Publicado em 03 junho 2014

Por Sérgio Santa Rosa

No dia 29 de maio, a Faculdade de Medicina Veterinária e Zootecnia (FMVZ) da Unesp, Câmpus de Botucatu, recebeu a visita do professor Douglas Eduardo Zampieri, coordenador da Área de Pesquisa e Inovação e coordenador adjunto de Colaborações em Pesquisa da Fapesp, que falou sobre interdisciplinaridade na pesquisa e no ensino superior.

Eliana Curvelo, a assessora pedagógica da FMVZ, fez uma breve apresentação na abertura do evento, tratando dos conceitos básicos da interdisciplinaridade e a importância de sua aplicação. “É preciso haver uma coordenação das disciplinas, buscando uma estrutura mais profunda do conhecimento. Não podemos ignorar as transformações sociais que vêm acontecendo e as consequentes mudanças nos perfis profissionais”.

O professor Zampieri iniciou sua fala com uma apresentação do panorama dos projetos de inovação junto à Fapesp, destacando a atuação da Unesp nesse cenário. Ele também comentou alguns dos principais desafios para o desenvolvimento científico e tecnológico do país. “89,5% das instituições de ensino superior são privadas. A pesquisa, portanto, se concentra em 10,5%, que são as instituições públicas”, explicou. “É importante sabermos que as mudanças tecnológicas resultam de embates e negociações entre partes interessadas, tais como, produtores, inventores, diferentes usuários e governo, ou seja, existe uma conceituação social envolvida e todos os atores da sociedade são importantes no processo”.

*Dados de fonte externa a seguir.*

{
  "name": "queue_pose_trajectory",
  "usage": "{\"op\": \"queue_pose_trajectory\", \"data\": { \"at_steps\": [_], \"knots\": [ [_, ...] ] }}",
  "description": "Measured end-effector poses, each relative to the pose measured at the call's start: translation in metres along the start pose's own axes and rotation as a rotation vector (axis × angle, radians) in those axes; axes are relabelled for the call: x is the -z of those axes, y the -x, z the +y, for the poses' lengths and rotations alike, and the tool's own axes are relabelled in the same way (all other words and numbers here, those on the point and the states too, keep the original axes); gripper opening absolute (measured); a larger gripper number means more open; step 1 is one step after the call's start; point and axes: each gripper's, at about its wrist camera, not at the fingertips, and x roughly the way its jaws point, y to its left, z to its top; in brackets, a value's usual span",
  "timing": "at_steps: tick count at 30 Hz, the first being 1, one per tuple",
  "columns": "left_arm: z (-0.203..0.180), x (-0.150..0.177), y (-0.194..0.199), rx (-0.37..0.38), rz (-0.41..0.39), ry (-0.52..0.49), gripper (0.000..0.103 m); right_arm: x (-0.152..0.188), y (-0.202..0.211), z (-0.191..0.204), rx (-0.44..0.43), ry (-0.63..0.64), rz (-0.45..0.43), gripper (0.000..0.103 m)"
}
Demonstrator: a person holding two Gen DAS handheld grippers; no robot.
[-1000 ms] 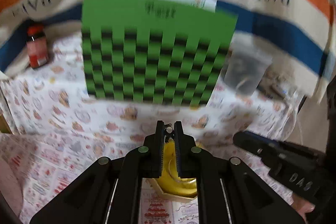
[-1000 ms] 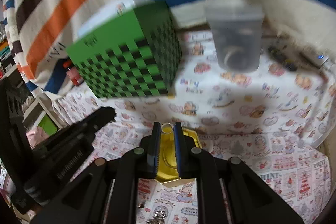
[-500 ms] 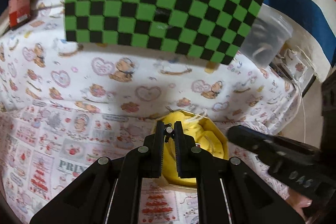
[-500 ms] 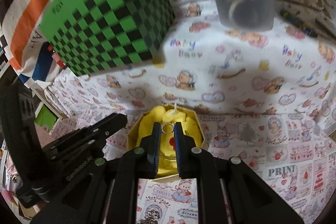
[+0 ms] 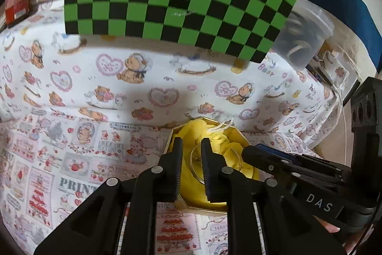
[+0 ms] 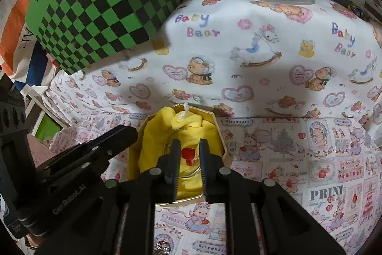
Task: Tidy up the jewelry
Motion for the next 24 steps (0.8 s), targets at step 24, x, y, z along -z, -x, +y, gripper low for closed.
{"op": "queue_pose_trajectory", "data": {
  "at_steps": [24],
  "knots": [
    [0.018, -0.012, 0.086, -0.051, -0.153, 0.022, 0.025, -0.004, 0.033, 0.013, 0.097, 0.043, -0.127, 0.044]
  ]
}}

O professor mostrou exemplos da evolução de produtos de altíssima tecnologia desenvolvidos por instituições internacionais como a Agência de Projetos de Pesquisa Avançada em Defesa (Darpa). Dentre os resultados de pesquisas interdisciplinares da Darpa, estão inovações como a internet e o GPS (Sistema de Posicionamento Global).

O professor também falou sobre problemas estruturais da educação, que vêm desde o ensino fundamental. “O pensamento abstrato de uma criança começa quando ela passa da aritmética para a matemática, lá no ensino fundamental. Entender a natureza é uma etapa que vem no ensino médio. E quando chegamos ao nosso aluno, ele não é capaz de entender que ele tem que agregar conhecimentos de várias áreas. Não é só estudar e passar na prova”.

Uma das sugestões do professor é que ao jovem seja dada oportunidade de aprender a partir do trabalho em problemas. “É preciso dar ao aluno questões que valham a pena ser resolvidas, que despertem a vontade de atuar”.

Sobre os contatos entre as universidades e o setor produtivo e possiblidade de transformar o conhecimento gerado na universidade em bens para a sociedade o professor afirmou. “O importante é formarmos alunos com espírito que seja, também, empreendedor. Para isso, precisamos de docentes que saibam os caminhos para transformar ideias em negócios”.